The hard work before us then (esp. the longer we’ve been following Jesus) is ensuring first and foremost that we are not assuming on our relationship with God. The invasion of God into our world should always produce awe and humility in us, not comfortable assumption. We must refuse to embrace a sense of false humility (which is pride dressed up nicely) that feigns awe. We have to experience awe. We must also recognize Jesus and His work in the mundane stuff of life. He came in the flesh so that we might not miss how God meets us in everyday life. Every part of creation is His. So, we must cultivate wonder at the God who cherishes the blind, the prisoner, the oppressed, and the poor. We must remember that this is the portrait of us when we first encountered Jesus. And we must marvel that He still meets us there. It is not that He is absent from the whole and full parts of life but, He is still very much in the foot washing business. Stooping to serve, that’s where we find Jesus. And because He is God, I dare not dictate the terms of His service. His ministry is His own and for it He owes me no explanation or defense. In the end, I can come up with no defense for His saving work for me but this: grace. And grace ought to stir wonder in us. If it instead stirs assumption or familiarity, we are on a dangerous road. Ahead are destinations like legalism and Pharisee-ism. Around the bend lies pride and hard heartedness. Get off that path! Find ways instead to cultivate your wonderment at the good news Jesus came to bring and to be, for you and for those around you.
Questions for Life Application/Further Discussion:
Do I let Jesus define His own ministry in my life?
Am I like the crowd of Nazareth trying to dictate to Jesus what He will do?
Have I grown too familiar with who I think Jesus is to see Him as I ought?

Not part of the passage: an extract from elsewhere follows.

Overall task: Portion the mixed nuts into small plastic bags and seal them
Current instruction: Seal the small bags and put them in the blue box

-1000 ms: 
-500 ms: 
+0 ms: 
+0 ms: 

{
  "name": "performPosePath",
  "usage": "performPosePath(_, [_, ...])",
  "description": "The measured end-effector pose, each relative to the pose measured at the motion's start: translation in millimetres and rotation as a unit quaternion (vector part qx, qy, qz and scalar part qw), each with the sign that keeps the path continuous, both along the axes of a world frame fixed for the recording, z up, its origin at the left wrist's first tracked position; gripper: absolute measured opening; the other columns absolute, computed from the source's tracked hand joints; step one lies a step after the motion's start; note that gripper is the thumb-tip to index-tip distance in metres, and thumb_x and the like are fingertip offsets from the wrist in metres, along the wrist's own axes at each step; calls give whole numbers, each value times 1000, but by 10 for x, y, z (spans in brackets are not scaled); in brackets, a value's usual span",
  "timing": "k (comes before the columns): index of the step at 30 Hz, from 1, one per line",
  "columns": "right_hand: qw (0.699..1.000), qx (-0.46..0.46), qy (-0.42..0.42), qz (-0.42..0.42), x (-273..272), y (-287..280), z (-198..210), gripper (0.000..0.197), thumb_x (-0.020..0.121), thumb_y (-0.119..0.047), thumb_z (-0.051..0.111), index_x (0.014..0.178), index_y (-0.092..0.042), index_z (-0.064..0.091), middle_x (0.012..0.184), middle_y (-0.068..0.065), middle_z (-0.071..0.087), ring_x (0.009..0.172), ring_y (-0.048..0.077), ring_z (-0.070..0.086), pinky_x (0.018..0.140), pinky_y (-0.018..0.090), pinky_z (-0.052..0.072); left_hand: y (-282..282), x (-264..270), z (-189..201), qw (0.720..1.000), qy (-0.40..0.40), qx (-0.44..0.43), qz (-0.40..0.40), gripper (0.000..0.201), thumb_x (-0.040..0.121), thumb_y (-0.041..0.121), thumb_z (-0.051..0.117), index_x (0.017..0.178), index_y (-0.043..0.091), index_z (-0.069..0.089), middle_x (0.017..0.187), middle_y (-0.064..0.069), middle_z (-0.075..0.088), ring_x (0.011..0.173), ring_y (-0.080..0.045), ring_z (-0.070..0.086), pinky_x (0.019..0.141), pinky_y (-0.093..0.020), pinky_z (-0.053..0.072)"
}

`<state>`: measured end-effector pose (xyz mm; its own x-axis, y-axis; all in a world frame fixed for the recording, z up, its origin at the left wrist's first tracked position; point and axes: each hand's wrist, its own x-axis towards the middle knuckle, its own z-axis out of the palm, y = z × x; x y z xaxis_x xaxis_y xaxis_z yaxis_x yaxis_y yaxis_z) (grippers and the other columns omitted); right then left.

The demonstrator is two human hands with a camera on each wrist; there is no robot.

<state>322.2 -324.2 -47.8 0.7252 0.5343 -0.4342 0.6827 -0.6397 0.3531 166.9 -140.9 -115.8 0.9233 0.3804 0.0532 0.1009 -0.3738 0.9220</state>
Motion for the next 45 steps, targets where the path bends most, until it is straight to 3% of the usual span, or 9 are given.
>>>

Has my understanding of Jesus and His ministry shifted to the point that I think I get to pick who and when and how Jesus will minister?
Why do I feel it necessary to defend Jesus, to guard His reputation?
Am I accepting of the kind of reputation I will have if I follow Jesus to the people He came to save?
Reflect on your story. How did you meet Jesus the first time? In experiencing new birth in Jesus, what did you feel? What helps you to cultivate wonder at the Gospel?